On va se retourner vers notre collègue de travail, vers notre blonde, notre chum, et on va lui dire : « As-tu vu ? Il neige ! » Et la personne va nous répondre, béate : « Ben oui, y neige ! » Les yeux rivés sur les flocons.

Pendant quelques secondes, de trop courtes secondes, il n'y aura plus rien d'autre dans notre tête que cette neige qui tombe. La deuxième neige ne nous fait pas cet effet. La troisième, douzième, vingtième neige nous tape sur les nerfs. Elle nous encombre, nous retarde, nous embête. Mais la première neige nous fait toujours rêver. Car c'est toujours la neige de notre enfance qui tombe en premier. Venue d'un nuage de l'ancien temps.

Oubliez les jeux vidéo, les Lego, les Pokémon Go, l'humain n'a jamais inventé un meilleur jeu que la neige. La neige, c'est le hockey, la glisse, le ski, la guerre des tuques. L'été, c'est le soleil qui nous fait jouer dehors. L'hiver, c'est la neige. Sans elle, ces mois seraient interminables. Avec elle, ils deviennent des souvenirs.

Et ce sont ces souvenirs qui tombent sous nos yeux quand on regarde la première neige virevolter dans le ciel. Chaque flocon est un moment du passé. La fois où on a joué sur le lac gelé, la fois où on a aidé papa à pelleter, la fois où on s'est caché dans le fossé pour attaquer les sixième année, la fois où on avait perdu notre mitaine droite, la fois où notre foulard nous piquait trop, la fois où on est tombé dans l'escalier, la fois où on a gagné la Coupe Stanley...

Autant de flocons, autant de moments en hibernation qui se mettent à revivre.

La première neige apaisera les âmes. Et on en a bien besoin. Entre Trump, les terroristes, les guerres, les injustices et les scandales, y'a rien comme le spectacle d'une pluie de grains blancs pour réaliser que le monde continue de tourner. Malgré tout. Que tout ne dépend pas de nous. Qu'on n'y peut rien. Que le ciel est plus grand que nous. La première neige va tomber au moment où elle va bien le vouloir. Qu'on soit prêt ou pas. Et c'est ça qui est rassurant. Savoir que la vie continue. Qu'on n'a pas réussi à dérégler le temps. On risque d'y parvenir un jour. Mais pour le moment, c'est encore lui qui régit nos destinées. Qui décide de ce qui nous tombe sur la tête. Du lieu et du moment.
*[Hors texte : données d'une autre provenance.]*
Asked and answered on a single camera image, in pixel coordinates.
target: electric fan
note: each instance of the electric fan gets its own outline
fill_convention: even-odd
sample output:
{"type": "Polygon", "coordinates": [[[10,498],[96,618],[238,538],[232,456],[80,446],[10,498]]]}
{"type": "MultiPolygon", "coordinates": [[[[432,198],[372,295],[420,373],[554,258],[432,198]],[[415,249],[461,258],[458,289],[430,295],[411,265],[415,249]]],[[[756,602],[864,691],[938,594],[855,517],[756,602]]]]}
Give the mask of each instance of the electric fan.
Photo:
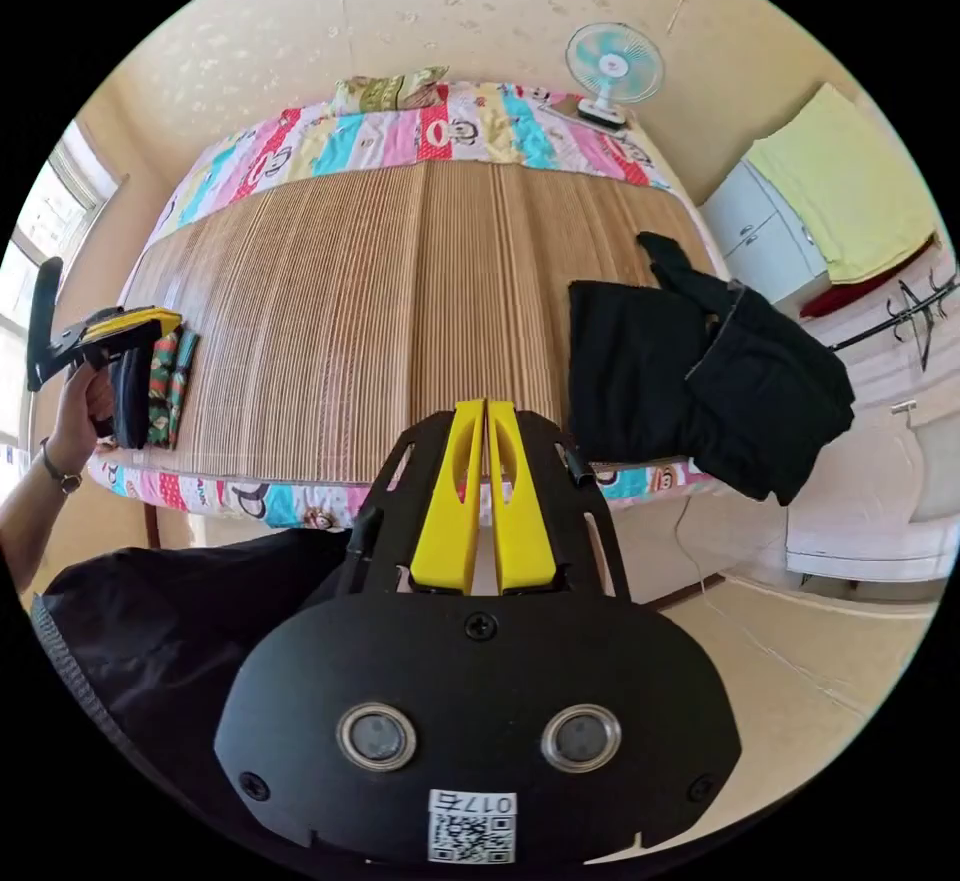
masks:
{"type": "Polygon", "coordinates": [[[596,96],[583,98],[577,113],[608,128],[627,123],[615,102],[643,101],[663,81],[663,59],[656,45],[628,24],[584,25],[567,44],[566,57],[570,73],[596,96]]]}

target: coat rack
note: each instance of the coat rack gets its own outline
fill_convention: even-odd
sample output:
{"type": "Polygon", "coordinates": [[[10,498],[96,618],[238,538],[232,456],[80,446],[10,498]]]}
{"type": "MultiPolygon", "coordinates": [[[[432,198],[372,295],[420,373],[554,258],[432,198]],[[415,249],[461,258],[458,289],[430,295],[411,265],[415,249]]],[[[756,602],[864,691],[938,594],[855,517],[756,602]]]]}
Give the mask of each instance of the coat rack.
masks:
{"type": "Polygon", "coordinates": [[[936,309],[937,314],[946,320],[947,313],[943,309],[943,301],[948,295],[956,291],[960,287],[960,277],[956,271],[941,285],[938,285],[933,280],[933,271],[930,271],[929,275],[930,287],[933,289],[932,293],[929,294],[926,298],[921,300],[918,298],[913,291],[910,289],[910,286],[905,281],[899,281],[900,291],[903,294],[903,299],[906,302],[906,307],[902,308],[900,311],[894,311],[891,305],[892,298],[887,298],[887,314],[890,317],[886,321],[882,321],[880,324],[875,324],[872,328],[868,328],[866,331],[861,331],[859,334],[855,334],[852,338],[847,338],[846,341],[840,341],[837,344],[831,344],[831,351],[842,351],[844,348],[849,348],[853,344],[859,344],[861,341],[865,341],[867,338],[872,338],[875,334],[879,334],[881,331],[887,331],[890,328],[893,328],[893,336],[903,344],[903,338],[897,331],[897,328],[900,325],[910,322],[910,327],[913,330],[913,338],[917,344],[917,351],[920,353],[920,370],[927,370],[927,361],[930,359],[930,340],[933,336],[933,328],[936,324],[936,319],[934,318],[933,311],[936,309]],[[920,317],[926,323],[926,331],[923,338],[923,344],[920,343],[920,332],[917,330],[917,318],[920,317]]]}

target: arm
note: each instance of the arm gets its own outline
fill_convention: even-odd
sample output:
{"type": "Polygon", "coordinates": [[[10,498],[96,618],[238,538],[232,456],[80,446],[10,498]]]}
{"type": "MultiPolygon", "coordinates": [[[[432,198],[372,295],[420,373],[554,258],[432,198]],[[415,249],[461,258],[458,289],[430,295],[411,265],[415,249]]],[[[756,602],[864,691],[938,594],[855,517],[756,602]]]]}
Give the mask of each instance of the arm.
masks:
{"type": "MultiPolygon", "coordinates": [[[[47,441],[47,456],[54,467],[65,474],[80,474],[97,446],[90,419],[112,414],[113,388],[106,368],[94,371],[84,362],[60,393],[56,427],[47,441]]],[[[18,593],[33,581],[66,499],[38,455],[0,505],[0,549],[18,593]]]]}

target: bamboo mat
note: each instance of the bamboo mat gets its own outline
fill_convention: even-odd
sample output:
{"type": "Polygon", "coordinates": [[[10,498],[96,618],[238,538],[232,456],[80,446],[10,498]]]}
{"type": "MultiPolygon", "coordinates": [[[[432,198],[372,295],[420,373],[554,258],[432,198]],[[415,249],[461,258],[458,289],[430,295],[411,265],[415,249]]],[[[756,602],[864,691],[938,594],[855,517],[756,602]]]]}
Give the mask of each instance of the bamboo mat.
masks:
{"type": "Polygon", "coordinates": [[[491,397],[563,423],[567,285],[654,284],[634,236],[712,273],[683,203],[610,178],[470,161],[351,171],[236,202],[145,254],[126,306],[200,335],[175,451],[121,464],[368,482],[400,432],[491,397]]]}

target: fan base
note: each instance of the fan base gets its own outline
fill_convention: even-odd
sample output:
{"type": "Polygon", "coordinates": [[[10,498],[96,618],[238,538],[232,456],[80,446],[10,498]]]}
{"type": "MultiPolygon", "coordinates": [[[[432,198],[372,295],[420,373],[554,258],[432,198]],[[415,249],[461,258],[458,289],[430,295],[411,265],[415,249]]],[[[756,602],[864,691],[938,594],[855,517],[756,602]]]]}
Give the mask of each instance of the fan base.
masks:
{"type": "Polygon", "coordinates": [[[618,131],[627,123],[627,119],[616,108],[602,107],[596,101],[590,101],[587,98],[577,103],[577,114],[587,121],[600,124],[612,131],[618,131]]]}
Bien sûr, dès qu'elle apparaîtra dans le ciel, la chanson de Beau Dommage ne sera pas loin dans mon esprit : 

« La première neige est tombée sur le Chinatown

Les rues sont glissantes, y'a un accident

Au coin de Saint-Hubert et Jean-Talon »

Et la flûte traversière me traversera l'âme. Toute la mélancolie d'une première neige est contenue dans ce chef-d'oeuvre signé Michel Rivard. Un peu d'histoire du Chinatown s'est envolé en fumée, jeudi dernier, mais heureusement, sa légende est intacte dans la poésie d'un jeune sacripant des années 70.

Ce qu'il y a de plus sympathique avec la première neige, c'est qu'on ne l'attend pas. Y'a pas de promotion pour essayer de nous la vendre. C'est pas la Super première neige. C'est juste la première neige. Elle tombe n'importe quand. Et on s'en aperçoit si on s'en aperçoit. Chacun de son côté. C'est une douceur annuelle et imprévue. Disons que cette année, elle a droit à un pré-papier. Mais c'est exceptionnel. Autrement, elle se fait discrète. C'est pas une grosse tempête claironnée à grands coups de bulletins spéciaux. C'est juste l'hiver qui frappe à notre porte. Poliment.
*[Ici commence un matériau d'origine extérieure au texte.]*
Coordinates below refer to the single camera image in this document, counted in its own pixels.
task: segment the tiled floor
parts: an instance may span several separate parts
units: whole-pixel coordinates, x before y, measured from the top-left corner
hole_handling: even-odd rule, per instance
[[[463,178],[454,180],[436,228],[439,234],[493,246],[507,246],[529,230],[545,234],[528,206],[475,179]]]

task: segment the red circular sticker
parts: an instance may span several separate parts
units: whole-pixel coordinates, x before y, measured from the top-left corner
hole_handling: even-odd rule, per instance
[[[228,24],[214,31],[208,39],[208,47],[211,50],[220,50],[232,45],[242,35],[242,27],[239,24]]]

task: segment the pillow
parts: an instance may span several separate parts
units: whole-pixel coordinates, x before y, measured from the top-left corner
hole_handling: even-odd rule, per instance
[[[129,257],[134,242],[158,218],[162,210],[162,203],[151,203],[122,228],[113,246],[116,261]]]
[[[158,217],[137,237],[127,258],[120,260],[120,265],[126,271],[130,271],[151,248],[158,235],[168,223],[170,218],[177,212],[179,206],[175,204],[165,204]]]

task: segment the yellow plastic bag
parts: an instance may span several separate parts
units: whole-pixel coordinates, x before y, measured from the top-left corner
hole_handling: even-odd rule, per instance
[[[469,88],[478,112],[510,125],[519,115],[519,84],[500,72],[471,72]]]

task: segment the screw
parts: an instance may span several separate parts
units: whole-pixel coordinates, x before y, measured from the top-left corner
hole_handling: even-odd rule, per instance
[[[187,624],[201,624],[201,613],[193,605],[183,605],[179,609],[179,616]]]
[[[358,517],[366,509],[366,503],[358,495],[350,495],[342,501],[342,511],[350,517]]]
La première neige ne restera pas au sol. Quelques heures plus tard, ce sera comme si elle n'avait jamais existé. Comme un tour de magie. Vous la voyez. Vous ne la voyez plus. Un mirage collectif au beau milieu du désert de béton. Elle s'ajoutera à nos bordées de souvenirs. Et dans cinq ans, dix ans, vingt ans, elle fera partie des flocons d'une prochaine première neige.

Et on se dira en la voyant tomber : te souviens-tu de la première neige de novembre 2016 ? Pas longtemps après, on s'était dit « je t'aime »...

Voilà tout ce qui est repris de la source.